Lift right elbow up HIGHER than wrist.
Lean forwards. Lift bow hand higher trying to get top of thumb at same height as shoulders with LEVEL arrow.

Shoot groups with 1-inch shorter draw. Groups should be tighter.

Now goto 1.5-inches shorter. Head still vertical, zero sideways tilt.
Lift right elbow even HIGHER.
Lift bow hand HIGHER, trying to get top of thumb all the way up to same height as level shoulders with LEVEL arrow.
Shoot groups. Groups should be even tighter than before.

Then, try 2-inches shorter on draw.

TIGHTEST groups means you have found your draw length.





Cardboard sheet on a 10 yd target.
Use roll of duct tape and draw a heavy sharpie pen circle. Add cross hair if you like.

Use 20 yd sight pin, for shooting the 10 yd target.
Fire the bareshaft arrow first. Pull it out. Label the hole as "bareshaft".
Then, fire the fletched arrow.

Want the two holes no more than 1/16th inch apart.
With your current draw length, I don't think you can pass this test for draw length.

With draw half inch shorter, your two holes will get closer, but I don't think you can pass this test for draw length.
With draw 1-inch shorter, your results should be better, but I don't think you can pass this test for draw length.
When draw is TOO LONG, when you tilt head sideways, when bow arm is MORE downhill than arrow
the bareshaft hole will be missing WAY right of the fletched hole.

With draw 1.5-inches shorter, you might be in the ball park.
With draw 2-inches shorter, you might be in the ball park.

Try.


----------



## nuts&bolts (Mar 25, 2005)

So, what happens if the draw is 1/4-inch TOO SHORT?
Well at 20 yards, this happens.



By working the cables, to shrink ATA to grow my brace height 1/4-inch longer,
this makes the draw length also 1/4-inch longer.



By growing the draw length 1/4-inch longer, the bareshaft went from missing 7-inches left of the bullseye, to hitting left edge of the 10-ring... shooting 20 yards.

With 1/4-inch LONGER draw length, this happens at 20 yards.

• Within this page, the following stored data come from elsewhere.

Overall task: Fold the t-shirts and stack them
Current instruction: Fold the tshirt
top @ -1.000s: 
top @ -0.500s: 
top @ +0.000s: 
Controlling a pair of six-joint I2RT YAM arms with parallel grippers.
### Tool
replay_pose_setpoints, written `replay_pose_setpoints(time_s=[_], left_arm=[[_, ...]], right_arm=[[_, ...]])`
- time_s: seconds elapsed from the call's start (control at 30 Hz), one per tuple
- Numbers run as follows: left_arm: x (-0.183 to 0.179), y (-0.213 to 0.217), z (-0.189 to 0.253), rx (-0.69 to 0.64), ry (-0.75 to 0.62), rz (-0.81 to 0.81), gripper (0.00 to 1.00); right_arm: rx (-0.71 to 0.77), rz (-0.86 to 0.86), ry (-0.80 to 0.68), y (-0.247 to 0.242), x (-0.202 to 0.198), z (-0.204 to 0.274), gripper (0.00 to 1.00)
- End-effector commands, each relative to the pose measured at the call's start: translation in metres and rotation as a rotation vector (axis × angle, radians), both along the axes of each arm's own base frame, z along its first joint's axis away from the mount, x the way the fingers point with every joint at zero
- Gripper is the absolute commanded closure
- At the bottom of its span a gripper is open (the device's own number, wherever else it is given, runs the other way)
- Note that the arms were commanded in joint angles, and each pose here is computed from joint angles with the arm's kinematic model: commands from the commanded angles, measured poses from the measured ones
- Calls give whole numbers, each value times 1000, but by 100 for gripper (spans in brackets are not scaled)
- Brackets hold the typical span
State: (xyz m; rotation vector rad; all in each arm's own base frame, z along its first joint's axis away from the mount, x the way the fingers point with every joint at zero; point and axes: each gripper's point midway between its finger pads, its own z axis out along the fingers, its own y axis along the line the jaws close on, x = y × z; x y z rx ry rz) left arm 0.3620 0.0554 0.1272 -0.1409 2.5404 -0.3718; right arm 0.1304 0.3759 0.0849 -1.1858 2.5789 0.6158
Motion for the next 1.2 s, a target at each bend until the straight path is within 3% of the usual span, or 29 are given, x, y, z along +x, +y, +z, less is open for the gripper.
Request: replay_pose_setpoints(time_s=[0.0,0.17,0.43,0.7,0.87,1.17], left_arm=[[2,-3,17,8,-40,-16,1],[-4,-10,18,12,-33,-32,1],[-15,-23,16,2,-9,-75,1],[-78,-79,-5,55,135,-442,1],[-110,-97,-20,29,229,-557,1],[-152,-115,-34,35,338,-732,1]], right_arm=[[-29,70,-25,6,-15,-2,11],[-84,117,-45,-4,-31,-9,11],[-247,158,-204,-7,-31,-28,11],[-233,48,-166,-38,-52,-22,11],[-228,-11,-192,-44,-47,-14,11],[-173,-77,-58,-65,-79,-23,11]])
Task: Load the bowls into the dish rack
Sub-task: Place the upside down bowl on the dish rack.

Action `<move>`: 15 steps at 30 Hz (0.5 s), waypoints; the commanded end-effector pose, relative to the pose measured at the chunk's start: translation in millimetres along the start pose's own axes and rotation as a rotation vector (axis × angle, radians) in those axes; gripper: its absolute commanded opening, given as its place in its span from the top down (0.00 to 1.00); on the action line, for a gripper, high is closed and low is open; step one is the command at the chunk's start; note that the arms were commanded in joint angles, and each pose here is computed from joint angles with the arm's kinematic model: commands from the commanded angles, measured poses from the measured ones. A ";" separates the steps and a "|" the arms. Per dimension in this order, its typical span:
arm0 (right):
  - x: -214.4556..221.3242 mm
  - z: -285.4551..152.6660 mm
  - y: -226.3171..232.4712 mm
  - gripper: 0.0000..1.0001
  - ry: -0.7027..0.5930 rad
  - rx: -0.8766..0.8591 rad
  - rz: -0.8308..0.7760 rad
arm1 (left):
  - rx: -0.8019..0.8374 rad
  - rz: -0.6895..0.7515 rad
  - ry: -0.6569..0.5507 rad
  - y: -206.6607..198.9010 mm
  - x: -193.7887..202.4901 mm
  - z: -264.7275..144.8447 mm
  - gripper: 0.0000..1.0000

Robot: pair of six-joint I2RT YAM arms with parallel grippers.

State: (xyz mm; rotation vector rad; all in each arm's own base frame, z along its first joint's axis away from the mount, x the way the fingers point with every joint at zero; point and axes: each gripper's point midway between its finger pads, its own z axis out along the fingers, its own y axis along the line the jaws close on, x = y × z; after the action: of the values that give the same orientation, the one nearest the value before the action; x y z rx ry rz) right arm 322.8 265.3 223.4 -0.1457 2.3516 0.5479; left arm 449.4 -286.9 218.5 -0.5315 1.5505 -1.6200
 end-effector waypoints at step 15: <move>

Group size will shrink or group size will grow, just on draw length.


----------



## Sniket (Aug 28, 2021)

There was a time after being told that form is important that I let myself slip. Just once. I certainly learned my lesson afterward. That first time the string grazes your arm as it returns to its resting position...ouch


----------



## nuts&bolts (Mar 25, 2005)

Sniket said:


> There was a time after being told that form is important that I let myself slip. Just once. I certainly learned my lesson afterward. That first time the string grazes your arm as it returns to its resting position...ouch


Use an arm guard.


----------



## BigD21 (4 mo ago)

You don't need an arm guard if you are setup correctly.


----------